Editorial

 

Les alternatives à l’école en France ont pu se développer car, selon la loi, c’est l’instruction qui est obligatoire, pas l’école. Ainsi en est-il de Bonaventure, école libertaire regroupant une dizaine d’enfants sur l’île d’Oléron. Or, dans une enquête récente, le gouvernement s’est aperçu que la plupart des enfants déscolarisés se retrouvaient dans des sectes. De là à interdire que l’instruction se fasse en dehors de l’école, il n’y a qu’à… et qu’importe si l’instruction se fait dans les écoles de la secte chrétienne (elle, largement financée par l’Etat). L’école Bonaventure est donc mise en situation difficile alors qu’elle a toujours publicisé son projet, ouvert ses portes aux personnes extérieures afin de juger de ses méthodes pédagogiques et du bien-être des enfants. Soutenons-la !

 

 

Quelle éducation ? Pourquoi faire ?

 

C’est en répondant à cette question que l’on définit le contenu et l’orientation de l’éducation libertaire.
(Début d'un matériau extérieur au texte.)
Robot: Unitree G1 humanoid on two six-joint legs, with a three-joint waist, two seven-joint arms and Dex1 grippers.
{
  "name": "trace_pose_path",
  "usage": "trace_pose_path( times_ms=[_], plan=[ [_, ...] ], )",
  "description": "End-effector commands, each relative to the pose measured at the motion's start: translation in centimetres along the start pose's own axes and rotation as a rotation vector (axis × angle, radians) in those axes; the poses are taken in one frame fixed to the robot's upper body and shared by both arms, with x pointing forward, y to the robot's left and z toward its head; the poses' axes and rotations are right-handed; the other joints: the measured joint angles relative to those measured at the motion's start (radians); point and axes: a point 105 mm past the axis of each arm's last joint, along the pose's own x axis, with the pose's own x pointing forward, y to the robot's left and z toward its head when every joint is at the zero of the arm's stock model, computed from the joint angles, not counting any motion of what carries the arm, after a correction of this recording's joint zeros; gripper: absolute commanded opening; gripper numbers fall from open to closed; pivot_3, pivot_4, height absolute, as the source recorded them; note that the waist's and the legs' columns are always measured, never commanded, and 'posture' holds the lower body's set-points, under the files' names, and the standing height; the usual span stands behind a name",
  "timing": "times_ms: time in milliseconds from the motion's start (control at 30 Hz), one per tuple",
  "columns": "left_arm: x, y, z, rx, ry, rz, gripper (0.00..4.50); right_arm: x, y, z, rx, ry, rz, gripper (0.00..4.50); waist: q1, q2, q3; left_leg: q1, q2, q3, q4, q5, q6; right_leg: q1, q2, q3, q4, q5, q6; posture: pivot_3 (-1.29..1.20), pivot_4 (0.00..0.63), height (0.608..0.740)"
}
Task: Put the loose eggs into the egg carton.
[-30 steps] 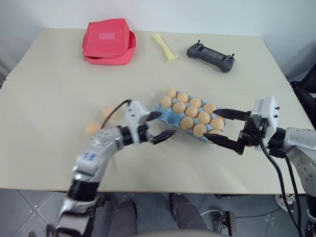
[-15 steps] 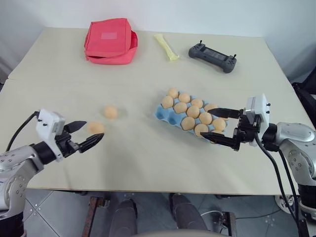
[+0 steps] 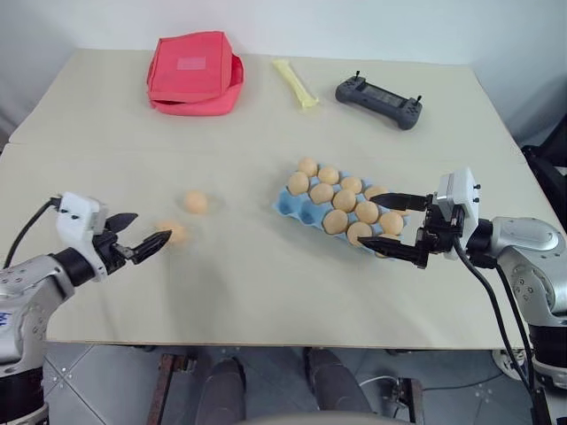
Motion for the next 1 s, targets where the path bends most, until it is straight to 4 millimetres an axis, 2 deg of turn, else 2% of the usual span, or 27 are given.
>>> trace_pose_path(
  times_ms=[33,233,333,467,500,600,667,800,933,1000],
  plan=[
    [1.3,0.1,0.4,0.048,0.016,-0.019,4.48,-0.2,0.1,0.7,-0.035,-0.018,0.001,4.5,-0.001,0.0,0.0,0.0,0.0,0.0,-0.001,0.0,0.0,-0.001,0.0,0.0,0.0,0.001,0.002,0.0,0.15,0.74],
    [2.8,0.1,-1.5,0.069,0.105,-0.055,4.48,-0.6,0.4,0.5,-0.031,-0.014,-0.004,4.5,-0.008,0.0,0.0,0.001,0.0,0.0,-0.005,0.0,0.0,-0.002,0.0,-0.001,0.001,0.005,0.01,0.0,0.15,0.74],
    [3.1,-0.5,-1.9,0.055,0.122,-0.087,3.83,-0.7,0.5,0.5,-0.03,-0.011,-0.006,4.5,-0.006,0.0,0.0,0.001,0.0,0.0,-0.006,0.0,-0.001,-0.003,0.0,-0.001,0.002,0.004,0.01,0.0,0.15,0.74],
    [2.8,-0.5,-1.6,0.051,0.124,-0.082,2.53,-0.8,0.6,0.4,-0.03,-0.007,-0.009,4.5,-0.006,0.0,0.0,0.001,0.0,0.0,-0.005,0.0,-0.001,-0.002,0.0,-0.001,0.002,0.005,0.01,0.0,0.15,0.74],
    [2.6,-0.5,-1.5,0.052,0.123,-0.081,2.36,-0.9,0.7,0.4,-0.029,-0.006,-0.01,4.5,-0.006,0.0,0.0,0.001,0.0,0.0,-0.004,0.0,-0.001,-0.002,0.0,-0.001,0.002,0.005,0.01,0.0,0.15,0.74],
    [2.2,-0.6,-0.9,0.063,0.114,-0.087,2.32,-0.9,0.7,0.4,-0.029,-0.005,-0.012,4.5,-0.007,0.0,0.0,0.001,0.0,0.0,-0.004,0.0,-0.001,-0.002,0.0,-0.001,0.003,0.005,0.01,0.0,0.15,0.74],
    [2.1,-0.9,-0.1,0.07,0.088,-0.103,2.32,-1.0,0.7,0.4,-0.029,-0.005,-0.014,4.5,-0.007,0.0,0.0,0.001,0.0,0.0,-0.004,0.0,-0.001,-0.002,0.0,-0.001,0.003,0.005,0.01,0.0,0.15,0.74],
    [2.4,-3.0,3.6,0.09,-0.025,-0.195,2.3,-0.9,0.7,0.5,-0.031,-0.006,-0.018,4.5,-0.004,0.0,0.0,0.001,0.0,0.0,-0.004,0.0,-0.001,-0.002,0.0,-0.001,0.003,0.005,0.01,0.0,0.15,0.74],
    [3.9,-4.7,5.6,0.133,-0.072,-0.268,2.3,-0.7,0.7,0.6,-0.034,-0.009,-0.022,4.5,0.002,0.0,0.0,0.001,0.0,-0.001,-0.003,0.0,-0.001,-0.002,0.0,-0.002,0.003,0.005,0.011,0.0,0.15,0.74],
    [5.4,-6.4,6.9,0.161,-0.118,-0.345,2.3,-0.7,0.7,0.7,-0.036,-0.013,-0.028,4.5,0.003,0.0,0.0,0.001,0.0,-0.001,-0.002,0.0,-0.001,-0.001,0.0,-0.002,0.003,0.005,0.011,0.0,0.15,0.74]
  ],
)
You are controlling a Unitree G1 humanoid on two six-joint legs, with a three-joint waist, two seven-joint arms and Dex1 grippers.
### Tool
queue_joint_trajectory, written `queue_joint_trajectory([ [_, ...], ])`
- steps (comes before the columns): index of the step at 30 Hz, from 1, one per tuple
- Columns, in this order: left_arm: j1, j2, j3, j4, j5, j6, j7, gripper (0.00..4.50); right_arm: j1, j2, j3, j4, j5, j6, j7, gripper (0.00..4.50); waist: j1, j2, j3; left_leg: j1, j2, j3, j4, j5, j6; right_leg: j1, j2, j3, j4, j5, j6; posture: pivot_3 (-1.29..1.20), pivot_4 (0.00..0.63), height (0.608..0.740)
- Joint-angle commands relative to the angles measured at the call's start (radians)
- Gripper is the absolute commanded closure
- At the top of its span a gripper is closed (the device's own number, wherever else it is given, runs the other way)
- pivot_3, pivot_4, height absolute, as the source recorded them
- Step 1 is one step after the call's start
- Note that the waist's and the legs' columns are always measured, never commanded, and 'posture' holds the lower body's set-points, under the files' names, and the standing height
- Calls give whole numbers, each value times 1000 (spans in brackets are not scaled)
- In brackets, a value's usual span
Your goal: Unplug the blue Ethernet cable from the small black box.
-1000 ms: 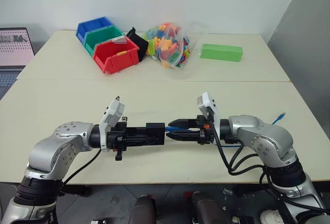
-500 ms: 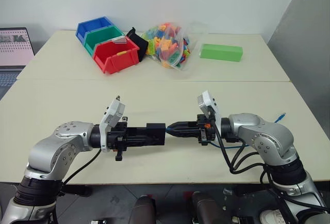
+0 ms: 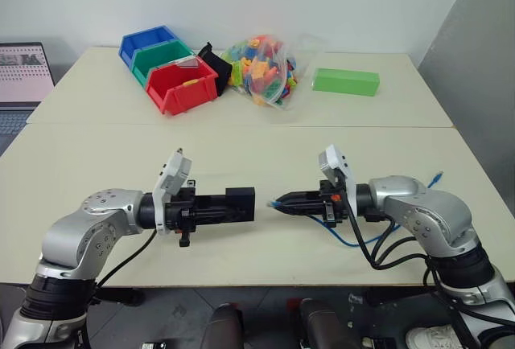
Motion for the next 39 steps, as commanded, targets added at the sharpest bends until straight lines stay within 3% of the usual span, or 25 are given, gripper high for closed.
queue_joint_trajectory([
  [1,19,8,46,4,3,-25,14,3715,11,-7,-64,-1,-6,-33,-19,4419,-2,0,0,0,0,0,0,0,0,0,0,0,0,0,0,0,150,740],
  [6,25,-7,64,18,8,-26,67,3715,-48,102,-75,189,-213,-209,-247,4419,-6,0,0,0,0,0,0,0,0,0,0,0,0,0,0,0,150,740],
  [10,0,-48,77,57,34,-41,156,3715,-180,187,-95,519,-460,-401,-570,4419,-5,0,0,0,0,1,0,0,0,0,0,1,0,0,1,0,150,740],
  [15,-7,-73,75,71,70,-75,209,3715,-279,232,-115,771,-575,-521,-720,4419,-3,0,0,-1,0,1,-1,0,0,-1,0,2,-1,2,-3,0,150,740],
  [17,2,-82,70,73,92,-101,223,3715,-293,243,-132,810,-581,-539,-722,3708,-4,0,0,-2,0,2,-1,0,0,-1,0,2,-1,3,-4,0,150,740],
  [19,10,-94,69,77,109,-123,240,3715,-292,245,-144,812,-584,-554,-716,3374,-4,0,0,-2,0,2,-2,0,0,-1,0,2,-1,3,-5,0,150,740],
  [25,-32,-171,78,175,222,-243,386,3715,-241,205,-162,637,-577,-544,-651,1774,-3,1,0,-2,0,1,-2,0,0,-1,-1,2,-1,3,-5,0,150,740],
  [30,-167,-251,92,421,399,-452,613,3715,-138,127,-81,232,-393,-387,-318,576,7,1,0,-2,0,1,-2,0,0,-1,0,1,0,2,-4,0,150,740],
  [35,-317,-303,108,741,543,-698,835,3715,-128,92,-47,-3,-265,-243,-199,576,7,0,0,-2,0,1,-1,0,0,-1,0,-1,0,3,-4,0,150,740],
  [39,-369,-342,75,922,582,-832,832,3715,-156,100,-37,-24,-260,-190,-205,576,13,0,0,-2,-1,1,0,0,0,0,-1,-3,-1,3,-3,0,150,740],
])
Nous voulons que les individus soient libres et égaux, respectueux et responsables envers autrui et eux-mêmes.

 

Une éducation active

L’éducation doit se faire entre individus égaux. Il n’y a donc plus de hiérarchie maître élève mais une complémentarité du groupe apprenant. Toute personne est susceptible d’apporter un savoir à autrui. On peut donc avoir recours à des intervenants extérieurs animant des ateliers, des individus apprenant peuvent aussi prendre en charge des séances éducatives. Cette idée part du constat que l’individu enseignant apprend autant, sinon plus, que les enseignés de par sa recherche motivée. Sur cette base, se développent les travaux de groupes, les débats, les exposés qui mettent les individus en situation active par rapport aux connaissances. D’autre part, nous refusons la séparation qui s’établit entre savoir manuel et savoir intellectuel. Nous pouvons reprendre la séparation des journées en laissant la matinée pour les apprentissages de base (français, maths…) et l’après-midi pour des ateliers qui reprennent les enseignements généraux en leur donnant une base concrète (travaux manuels, cuisine, découverte…). L’éducation doit être intégrale dans les possibilités qu’elle offre pour le libre développement de la personnalité. Les individus doivent aussi être libres d’arrêter et de reprendre un cycle de formation à n’importe quel moment de leur vie. L’éducation est permanente et pas nécessairement au sein de l’institution école. Toutes les activités culturelles, sportives, artisanales forment notre personnalité et nos connaissance. C’est librement que nous choisissons nos temps d’activité.

 

Pour l’autogestion

Cette liberté dans les choix éducatifs induit la prise en compte de la responsabilité individuelle. Notre responsabilité sera sollicitée dans le choix des programmes que nous voulons suivre, des horaires que nous nous donnons et des moyens que nous employons. Ces discussions se feront au sein de conseils d’élèves, d’écoles, de fédérations des écoles, etc. Ainsi s’opère un glissement vers l’autoévaluation individuelle et collective à travers divers outils. Nous serons aussi responsables de la bonne tenue des séances éducatives. Nous pourrons décider de certaines règles de vie commune et alors les respecter. Le respect que l’on se doit dans toute communauté d’intérêt passe par le respect des lieux et des gens. Ainsi l’entretien des locaux, la cuisine et autres services seront à assumer collectivement.

 

Vers une société libertaire

Toute décision sera l’œuvre des intéressés eux-mêmes réunis en assemblées générales, collectifs, associations. L’idée générale qui sous-tend tout cela est que nos connaissances, notre bien-être ne sont pas de notre seul fait. Ce sont les conséquences du travail de toute la société. Il n’y a donc aucune raison pour que certains en soient exclus. Pour cela l’école doit être réellement gratuite et laïque. On peut aussi imaginer des actions d’auto-financement qui ouvrent l’école sur le reste de la société avec la création de commissions regard extérieur évaluant les objectifs pédagogiques et leur réalisation concrète. Tout ces apprentissages à l’autonomie feront que les individus seront autonomes dans leur vie sociale.